With a better understanding of both social and physical data, researchers could begin to answer tough questions about why some communities end up segregated, how areas become deprived, and where traffic congestion is likely to occur.
Determining how and why such patterns will emerge is extremely difficult. Traffic congestion happens as a result of personal decisions about how to get from A to B, based on factors such as your stage of life, your distance from the workplace, school or shops, your level of income, your knowledge of the roads and so on.
Congestion can build locally at pinch points, placing certain sections of the city’s transport networks under severe strain. This can lead to high levels of air pollution, which in turn has a severe impact on the health of the population. For city leaders, the big question is, which actions – imposing congestion charges, pedestrianising areas or improving local infrastructure – would lead to the biggest improvements in both congestion, and public health.
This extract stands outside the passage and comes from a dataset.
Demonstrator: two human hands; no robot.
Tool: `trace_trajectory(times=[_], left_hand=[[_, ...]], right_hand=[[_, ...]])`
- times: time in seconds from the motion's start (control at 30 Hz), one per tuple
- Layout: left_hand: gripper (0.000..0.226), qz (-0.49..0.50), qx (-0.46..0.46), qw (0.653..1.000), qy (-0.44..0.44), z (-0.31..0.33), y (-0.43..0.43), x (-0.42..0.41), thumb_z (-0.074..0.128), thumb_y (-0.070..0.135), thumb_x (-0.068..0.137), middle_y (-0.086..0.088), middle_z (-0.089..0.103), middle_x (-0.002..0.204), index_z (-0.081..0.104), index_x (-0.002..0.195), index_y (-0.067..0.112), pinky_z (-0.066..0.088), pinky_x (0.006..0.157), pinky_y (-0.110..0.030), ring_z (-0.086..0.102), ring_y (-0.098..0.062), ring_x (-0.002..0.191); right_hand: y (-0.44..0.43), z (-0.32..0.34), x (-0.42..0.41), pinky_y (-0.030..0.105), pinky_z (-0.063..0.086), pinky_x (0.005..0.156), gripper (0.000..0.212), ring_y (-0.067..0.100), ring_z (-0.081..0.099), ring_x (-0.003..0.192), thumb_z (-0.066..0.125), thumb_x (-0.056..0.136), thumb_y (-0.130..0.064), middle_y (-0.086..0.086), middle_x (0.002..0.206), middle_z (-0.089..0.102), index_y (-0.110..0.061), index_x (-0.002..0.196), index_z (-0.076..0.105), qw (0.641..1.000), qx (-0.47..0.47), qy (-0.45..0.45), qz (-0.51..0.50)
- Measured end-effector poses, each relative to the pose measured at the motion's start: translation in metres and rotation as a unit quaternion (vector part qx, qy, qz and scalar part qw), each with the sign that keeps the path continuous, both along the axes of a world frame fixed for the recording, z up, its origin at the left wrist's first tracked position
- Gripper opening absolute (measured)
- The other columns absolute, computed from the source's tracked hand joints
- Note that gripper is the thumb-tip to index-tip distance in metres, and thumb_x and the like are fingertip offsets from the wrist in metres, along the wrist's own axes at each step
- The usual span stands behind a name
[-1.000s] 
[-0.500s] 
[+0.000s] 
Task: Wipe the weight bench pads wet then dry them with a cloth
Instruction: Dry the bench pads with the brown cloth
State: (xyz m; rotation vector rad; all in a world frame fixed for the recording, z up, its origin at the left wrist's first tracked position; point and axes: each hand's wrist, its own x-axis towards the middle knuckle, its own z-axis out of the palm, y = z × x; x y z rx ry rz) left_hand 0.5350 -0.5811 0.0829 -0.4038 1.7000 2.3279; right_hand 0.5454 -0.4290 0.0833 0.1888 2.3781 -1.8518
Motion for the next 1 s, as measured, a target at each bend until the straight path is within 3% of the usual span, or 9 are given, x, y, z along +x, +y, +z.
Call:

The irony is, although modern technology has the power to collect vast amounts of data, it doesn’t always provide the means to analyse it. This means that scientists don’t have the tools they need to understand how different factors influence the way cities function and grow. Here, the technique of agent-based modelling could come to the rescue.
The simulated city
Agent-based modelling is a type of computer simulation, which models the behaviour of individual people as they move around and interact inside a virtual world. An agent-based model of a city could include virtual commuters, pedestrians, taxi drivers, shoppers and so on. Each of these individuals has their own characteristics and “rules”, programmed by researchers, based on theories and data about how people behave.
After combining vast urban datasets with an agent-based model of people, scientists will have the capacity to tweak and re-run the model, until they detect the phenomena they’re wanting to study – whether it’s traffic jams or social segregation. When they eventually get the model right, they’ll be able to look back on the characteristics and rules of their virtual citizens, to better understand why some of these problems emerge, and hopefully begin to find ways to resolve them.
For example, scientists might use urban data in an agent-based model to better understand the characteristics of the people who contribute to traffic jams – where they have come from, why they are travelling, what other modes of transport they might be willing to take. From there, they might be able to identify some effective ways of encouraging people to take different routes or modes of transport.
Seeing the future
Also, if the model works well in the present time, then it might be able to produce short-term forecasts. This would allow scientists to develop ways of reacting to changes in cities, in real time. Using live urban data to simulate the city in real-time could help to inform the managers of key services during periods of major disruption, such as severe weather, infrastructure failure or evacuation.
Using real-time data adds another layer of complexity. But fortunately, other scientific disciplines have also been making advances in this area. Over decades, the field of meteorology has developed cutting-edge mathematical methods, which allow their weather and climate models to respond to new weather data, as they arise in real time.
There’s a lot more work to be done before these methods from meteorology can be adapted to work for agent-based models of cities. But if they’re successful, these advancements will allow scientists to build city simulations which are driven by people – and not just the data they produce.